I couldn't afford Kensingtons so I settled very happily for Turnberry SEs which I kept for more than 10 years until May last year when I received an email from Anthony of Tube Distinctions. He was offering to sell me a pair of Kensington GRs that he'd acquired a year earlier from an elderly gentleman who had passed away. My wife Natasha saw a rather perplexed look on my face as I read the email. She asked me what was wrong.

I hadn't worked for several months due to Covid lockdowns, the resulting lack of business and concluded that now was not the time to be dropping a few grand on a new pair of loudspeakers. My wife had other ideas as she sat at her work desk here at home on her computer with her mouse and fingers clicking merrily and rapidly on her keyboard...

"You have wanted those speakers for years and if you miss this opportunity you'll regret it for a long time. I've just checked our accounts and we can afford it."

Wow! I did want this particular pair because they were built at the Coatbridge factory before it closed and were therefore the real.deal! They should therefore hold their value if I take good care of them, although I'm not planning on parting with them. I've still had to run them in, though, because the old fella hardly used them.

I also bought some new tables to place the equipment on, the P-Revue with the PEEK spacing option from Musicworks. They are both a sonic and visual improvement on the previous ReVo, also from Musicworks. The sonics improve further by placing either discs or sheets of a composite material of acrylic, PEEK and graphite named Acouplex under components.

A year on, it is the 9th year of waiting for the Lakewest MDAC 2 and I'm basically giving up on it ever materialising. Let's say no more about that...

A few years back I had the chance to hear the Accuphase DP410 CD player and I concluded that it was actually a more enjoyable listen than the dCS Puccini I heard back in 2010. It was a hefty over-engineered beast in a lovely Japanese 1970s retro style. Its successor, the DP450 arrived last week after a three-month wait for it to be built hy hand and shipped from Japan.
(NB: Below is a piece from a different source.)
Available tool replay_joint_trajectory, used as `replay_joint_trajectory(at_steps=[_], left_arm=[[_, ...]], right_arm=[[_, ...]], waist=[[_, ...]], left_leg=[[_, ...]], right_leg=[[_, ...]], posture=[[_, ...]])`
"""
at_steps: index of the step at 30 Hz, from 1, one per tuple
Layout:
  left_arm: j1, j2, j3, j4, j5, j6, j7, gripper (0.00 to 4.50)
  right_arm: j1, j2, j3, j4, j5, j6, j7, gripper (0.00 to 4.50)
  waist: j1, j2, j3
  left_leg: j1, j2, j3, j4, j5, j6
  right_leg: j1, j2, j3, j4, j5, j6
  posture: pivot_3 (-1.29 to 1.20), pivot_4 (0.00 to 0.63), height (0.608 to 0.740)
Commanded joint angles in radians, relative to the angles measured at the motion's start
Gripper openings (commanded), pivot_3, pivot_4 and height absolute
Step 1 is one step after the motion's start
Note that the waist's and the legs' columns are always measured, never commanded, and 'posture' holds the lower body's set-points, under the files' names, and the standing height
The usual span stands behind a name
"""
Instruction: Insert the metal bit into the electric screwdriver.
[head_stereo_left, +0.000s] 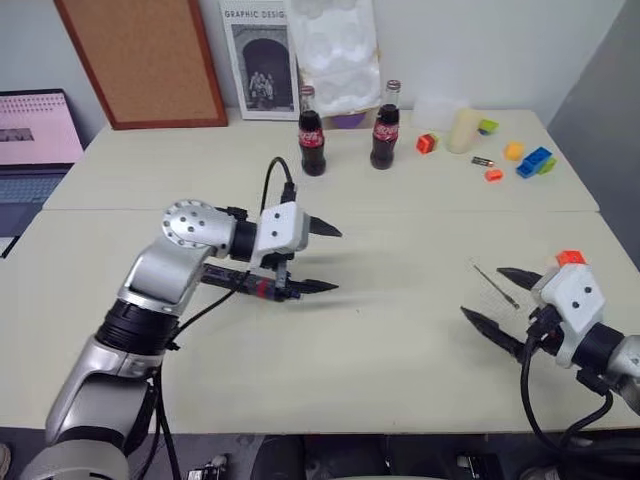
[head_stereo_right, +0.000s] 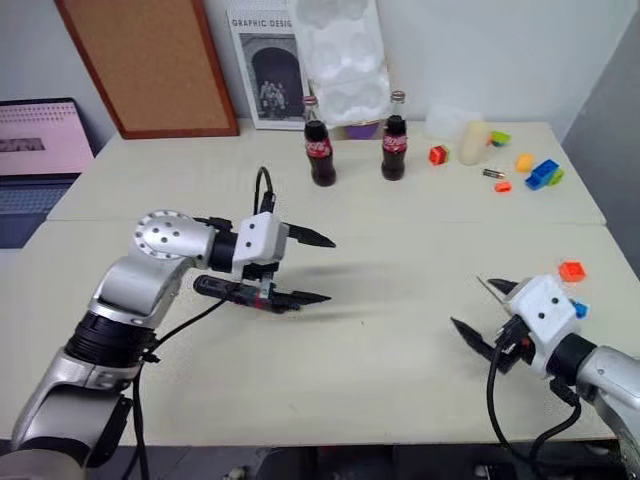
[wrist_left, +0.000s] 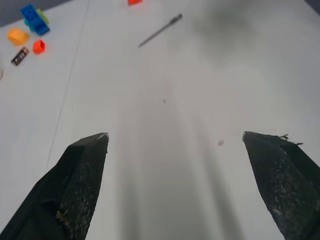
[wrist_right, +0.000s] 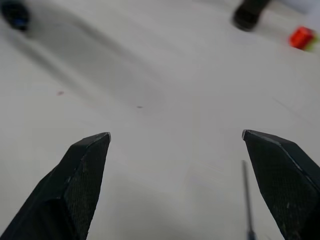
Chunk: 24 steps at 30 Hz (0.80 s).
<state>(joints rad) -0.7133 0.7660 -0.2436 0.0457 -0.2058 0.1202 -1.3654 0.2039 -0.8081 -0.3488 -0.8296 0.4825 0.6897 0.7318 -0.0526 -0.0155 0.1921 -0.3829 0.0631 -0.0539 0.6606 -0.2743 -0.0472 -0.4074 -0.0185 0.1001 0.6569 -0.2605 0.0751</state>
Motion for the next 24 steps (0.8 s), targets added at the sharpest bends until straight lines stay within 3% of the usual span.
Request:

https://www.techweekmag.com/news/hi-fi/accuphase-dp-45/
Despite the level of engineering and vibration control, the Accuphase player/DAC still benefits from improved isolation so an Acouplex IP1 platform sits between the shelf and its feet.

https://www.musicworks-hifi.com/news/2019/07/acouplex/

I still prefer CD to streaming/HDD storage purely for sound quality reasons but the Accuphase is versatile enough to accommodate any streaming device I may choose to throw at it in the not-too-distant future. For me, streaming serves the sole purpose of allowing me to listen to lots of music before buying on CD anything new or previously unheard that I like.

Apart from the streamer, some more Acouplex, including a dedicated table for the CD player when it becomes available, this system is largely complete. A 12-year mission is accomplished! I don't have enough vinyl to justify a turntable and new vinyl costs the earth. The CD player sounds very 'analogue' anyway.

The power amplifier pictured is brand new. It's no 8! I'm borrowing it while mine goes under the knife (soldering iron). Anthony is bringing it up to the same specification. It is to be a hybrid amp with solid state rectification. This improves the power supply affording better dynamics and quicker transients according to my ears.

There is also a Trilogy 911 headphone amplifier to drive a pair of HifiMan Anandas.







Enjoyed this, thanks for sharing... have you ever tried Accuphase amps?